**WHAT TO DO**: Every line below that holds the string "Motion" must be copied.

*** Block opens ***

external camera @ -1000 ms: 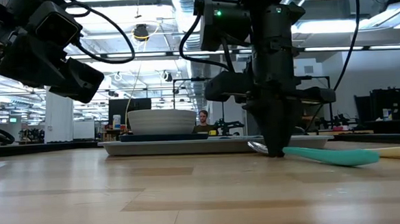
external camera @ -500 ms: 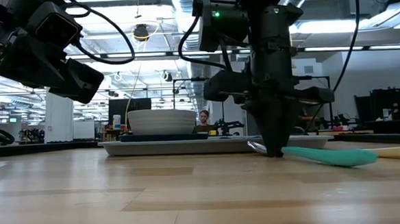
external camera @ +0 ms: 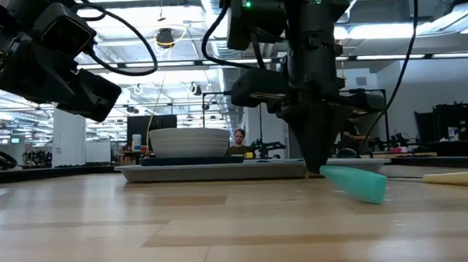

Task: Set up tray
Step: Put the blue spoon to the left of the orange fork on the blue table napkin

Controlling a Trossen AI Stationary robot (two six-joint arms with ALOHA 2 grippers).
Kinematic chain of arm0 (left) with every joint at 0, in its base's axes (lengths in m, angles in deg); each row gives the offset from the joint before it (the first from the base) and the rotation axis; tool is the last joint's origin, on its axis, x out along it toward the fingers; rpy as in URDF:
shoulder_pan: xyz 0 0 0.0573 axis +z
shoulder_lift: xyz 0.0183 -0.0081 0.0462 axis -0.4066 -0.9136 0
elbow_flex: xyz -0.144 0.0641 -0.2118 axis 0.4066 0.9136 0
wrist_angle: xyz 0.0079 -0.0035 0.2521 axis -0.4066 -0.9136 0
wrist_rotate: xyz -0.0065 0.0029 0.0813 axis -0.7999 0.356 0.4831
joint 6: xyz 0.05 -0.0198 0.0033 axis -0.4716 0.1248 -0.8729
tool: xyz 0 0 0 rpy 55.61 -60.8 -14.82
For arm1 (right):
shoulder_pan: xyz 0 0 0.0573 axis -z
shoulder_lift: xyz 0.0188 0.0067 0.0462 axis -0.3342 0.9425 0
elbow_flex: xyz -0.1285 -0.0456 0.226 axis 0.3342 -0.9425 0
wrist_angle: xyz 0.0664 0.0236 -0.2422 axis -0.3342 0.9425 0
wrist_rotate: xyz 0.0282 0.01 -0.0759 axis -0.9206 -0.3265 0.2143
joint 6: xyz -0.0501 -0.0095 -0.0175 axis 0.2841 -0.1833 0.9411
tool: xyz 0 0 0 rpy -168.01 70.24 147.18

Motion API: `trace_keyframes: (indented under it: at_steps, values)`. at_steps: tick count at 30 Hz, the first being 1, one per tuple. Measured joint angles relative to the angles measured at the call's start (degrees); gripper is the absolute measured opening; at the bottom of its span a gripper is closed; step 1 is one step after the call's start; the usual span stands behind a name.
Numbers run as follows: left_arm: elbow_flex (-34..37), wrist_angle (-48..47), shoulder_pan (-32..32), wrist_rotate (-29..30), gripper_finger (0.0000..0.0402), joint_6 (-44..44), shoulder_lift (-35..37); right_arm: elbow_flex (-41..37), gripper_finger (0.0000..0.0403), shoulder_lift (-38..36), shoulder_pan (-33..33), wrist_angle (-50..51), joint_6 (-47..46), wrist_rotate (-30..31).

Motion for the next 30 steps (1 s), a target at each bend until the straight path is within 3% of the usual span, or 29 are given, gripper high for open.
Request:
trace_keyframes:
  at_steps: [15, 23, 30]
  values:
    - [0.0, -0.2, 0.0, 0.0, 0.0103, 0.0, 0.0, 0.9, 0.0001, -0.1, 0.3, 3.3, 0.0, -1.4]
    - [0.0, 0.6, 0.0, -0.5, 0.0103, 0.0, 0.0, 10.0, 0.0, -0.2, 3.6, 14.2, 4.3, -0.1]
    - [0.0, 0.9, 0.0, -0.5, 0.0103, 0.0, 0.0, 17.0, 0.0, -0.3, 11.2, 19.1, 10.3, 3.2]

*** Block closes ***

**SOLUTION**:
Motion API: `trace_keyframes: (indented under it: at_steps, values)`. at_steps: tick count at 30 Hz, the first being 1, one per tuple. Measured joint angles relative to the angles measured at the call's start (degrees); gripper is the absolute measured opening; at the bottom of its span a gripper is closed; step 1 is one step after the call's start; the usual span stands behind a name.
Motion for the next 30 steps (1 s), a target at each bend until the straight path is within 3% of the usual span, or 29 are given, gripper high for open.

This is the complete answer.